Analysis problem with volume I'm looking for a complete answer to this problem.
Let $U,V\subset\mathbb{R}^d$ be open sets and $\Phi:U\rightarrow V$ be a homeomorphism. Suppose $\Phi$ is differentiable in $x_0$ and that $\det D\Phi(x_0)=0$. Let $\{C_n\}$ be a sequence of open(or closed) cubes in $U$ such that $x_0$ is inside the cubes and with its sides going to $0$ when $n\rightarrow\infty$. Denoting the $d$-dimension volume of a set by $\operatorname{Vol}(.)$, show that
$$\lim_{n\rightarrow\infty}\frac{\operatorname{Vol}(\Phi(C_n))}{\operatorname{Vol}(C_n)}=0$$
I know that $\Phi$ cant be a diffeomorphism in $x_0$, but a have know idea how to use this, or how to do anything different.
Thanks for helping.
 A: You should try using the change of variables formula for integration on Euclidean space:
$$ \mathrm{Vol}(\Phi(C_n)) = \int_{\Phi(C_n)} dx = \int_{C_n} |\det(D\Phi)(x)| dx $$
However, it would seem that you should need some additional condition, in particular that $\Phi$ is continuously differentiable about $x_0$.
A: Let $r_n$ be the sidelength of $C_n$. The definition of derivative gives you an upper bound on $|\Phi(x)-\Phi(x_0)|$ which says that $\Phi(C_n)$ is contained in a ball of radius about  $r_n$ (same order of magnitude).

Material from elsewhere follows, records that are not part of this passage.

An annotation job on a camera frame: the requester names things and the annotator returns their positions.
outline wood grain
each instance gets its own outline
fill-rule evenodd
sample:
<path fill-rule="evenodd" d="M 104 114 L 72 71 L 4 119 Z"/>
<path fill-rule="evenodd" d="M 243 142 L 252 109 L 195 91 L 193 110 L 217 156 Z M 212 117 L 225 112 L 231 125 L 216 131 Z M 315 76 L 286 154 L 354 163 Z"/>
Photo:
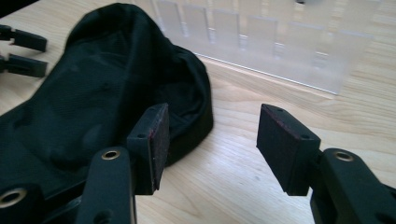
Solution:
<path fill-rule="evenodd" d="M 101 1 L 41 0 L 0 20 L 49 40 L 46 53 L 8 52 L 56 64 L 72 27 Z M 396 3 L 384 0 L 369 32 L 375 40 L 339 95 L 201 58 L 211 78 L 215 128 L 167 168 L 161 190 L 137 197 L 139 223 L 313 223 L 309 197 L 282 192 L 256 148 L 261 104 L 287 109 L 322 139 L 361 156 L 396 187 Z M 43 79 L 0 75 L 0 114 L 29 99 Z"/>

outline wooden table
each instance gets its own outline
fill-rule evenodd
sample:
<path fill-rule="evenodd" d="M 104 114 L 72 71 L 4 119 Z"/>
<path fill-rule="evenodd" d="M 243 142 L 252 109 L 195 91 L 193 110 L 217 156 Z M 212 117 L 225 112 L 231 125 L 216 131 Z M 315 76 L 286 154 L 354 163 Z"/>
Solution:
<path fill-rule="evenodd" d="M 46 53 L 0 43 L 12 53 L 49 62 L 83 14 L 111 0 L 41 0 L 0 20 L 40 34 Z M 161 190 L 137 197 L 139 223 L 313 223 L 309 197 L 288 197 L 259 150 L 262 103 L 287 109 L 322 139 L 361 156 L 385 184 L 396 187 L 396 3 L 384 0 L 375 40 L 339 95 L 202 59 L 213 90 L 215 127 L 206 140 L 163 173 Z M 0 75 L 0 114 L 27 100 L 43 79 Z"/>

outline light wood surface
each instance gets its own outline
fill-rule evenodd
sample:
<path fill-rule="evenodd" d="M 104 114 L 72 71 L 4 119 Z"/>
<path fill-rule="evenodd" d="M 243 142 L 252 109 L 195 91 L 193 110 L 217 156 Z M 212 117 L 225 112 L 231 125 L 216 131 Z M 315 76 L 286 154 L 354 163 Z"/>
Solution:
<path fill-rule="evenodd" d="M 56 64 L 83 14 L 112 3 L 41 0 L 0 19 L 43 35 L 48 52 L 0 43 L 13 54 Z M 288 110 L 322 139 L 361 156 L 396 187 L 396 2 L 384 0 L 370 32 L 375 40 L 339 95 L 202 58 L 210 75 L 215 128 L 163 173 L 161 190 L 137 197 L 139 223 L 313 223 L 309 197 L 288 197 L 256 148 L 261 104 Z M 29 99 L 43 79 L 0 74 L 0 115 Z"/>

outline black bag
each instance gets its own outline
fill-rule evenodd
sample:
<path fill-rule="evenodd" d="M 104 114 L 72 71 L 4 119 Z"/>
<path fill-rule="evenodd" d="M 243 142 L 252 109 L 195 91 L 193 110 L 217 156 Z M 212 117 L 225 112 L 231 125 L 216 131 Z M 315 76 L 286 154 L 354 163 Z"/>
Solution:
<path fill-rule="evenodd" d="M 84 180 L 92 155 L 124 146 L 143 112 L 160 103 L 169 104 L 169 165 L 212 129 L 204 65 L 138 7 L 87 14 L 33 97 L 0 117 L 0 189 L 33 183 L 48 196 Z"/>

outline tabletop
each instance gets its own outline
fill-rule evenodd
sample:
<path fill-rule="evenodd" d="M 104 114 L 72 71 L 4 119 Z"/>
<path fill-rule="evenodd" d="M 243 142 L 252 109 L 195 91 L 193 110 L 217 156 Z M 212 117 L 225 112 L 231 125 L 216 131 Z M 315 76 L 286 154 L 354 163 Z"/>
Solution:
<path fill-rule="evenodd" d="M 53 67 L 81 17 L 111 0 L 41 0 L 0 19 L 40 34 L 48 50 L 10 47 Z M 382 1 L 375 38 L 337 95 L 201 58 L 208 71 L 215 126 L 205 141 L 165 169 L 161 189 L 137 196 L 139 223 L 314 223 L 306 197 L 289 197 L 256 148 L 261 104 L 288 110 L 321 140 L 364 159 L 377 178 L 396 187 L 396 3 Z M 0 115 L 29 99 L 44 79 L 0 75 Z"/>

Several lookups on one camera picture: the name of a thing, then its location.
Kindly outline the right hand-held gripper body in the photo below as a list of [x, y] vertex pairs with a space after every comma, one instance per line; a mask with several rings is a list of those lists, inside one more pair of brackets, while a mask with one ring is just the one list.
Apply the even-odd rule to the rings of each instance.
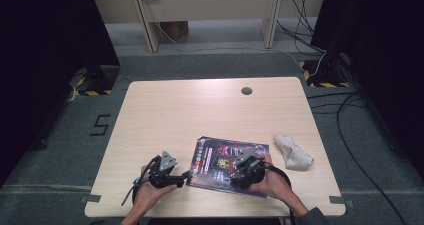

Of course, this is not enough to show that $\mathrm{vol}(\Phi(C_n))/\mathrm{vol}(C_n)$ is small. The key additional fact is that the range of $D\Phi(x_0)$ is a proper subspace of $\mathbb R^d$. Let $V$ be this subspace. Upon a closer inspection, the definition of derivative will tell you that for every $x\in C_n$ the distance of $\Phi(x)$ to $V$ is much less than $r_n$, i.e., its ratio to $r_n$ tends to zero. This means that $\Phi(C_n)$ is contained in some cylinder-like shape, the volume of which you can estimate geometrically, "base times height".
A: Assume $x_0=\Phi(x_0)=0$, and put $d\Phi(0)=:A$. By assumption the matrix $A$ (or $A'$) has rank $\leq d-1$; therefore we can choose an orthonormal basis of ${\mathbb R}^d$ such that the first row of $A$ is $=0$.
With respect to this basis $\Phi$ assumes the form
$$\Phi:\quad x=(x_1,\ldots, x_d)\mapsto(y_1,\ldots, y_d)\ ,$$
and we know that
$$y_i(x)=a_i\cdot x+ o\bigl(|x|\bigr)\qquad(x\to 0)\ .$$
Here the  $a_i$ are the row vectors of $A$, whence $a_1=0$.
Let an $\epsilon>0$ be given. Then there is a $\delta>0$ with 
$$\bigl|y_1(x)\bigr|\leq \epsilon|x|\qquad\bigl(|x|\leq\delta\bigr)\ .$$
Furthermore there is a constant $C$ (not depending on $\epsilon$) such that
$$\bigl|y(x)\bigr|\leq C|x|\qquad\bigl(|x|\leq\delta\bigr)\ .$$
Consider now a cube $Q$ of side length $r>0$ containing the origin. Its volume is $r^d$. When $r\sqrt{d}\leq\delta$ all points $x\in Q$ satisfy $|x|\leq\delta$. Therefore the image body $Q':=\Phi(Q)$ is contained in a box with center $0$, having side length $2\epsilon r\sqrt{d}$ in $y_1$-direction and side length $2C\sqrt{d}\>r$ in the $d-1$ other directions. It follows that
$${{\rm vol}_d(Q')\over{\rm vol}_d(Q)}\leq 2^d\ d^{d/2}\> C^{d-1}\ \epsilon\ .$$
From this the claim easily follows by some  juggling of $\epsilon$'s.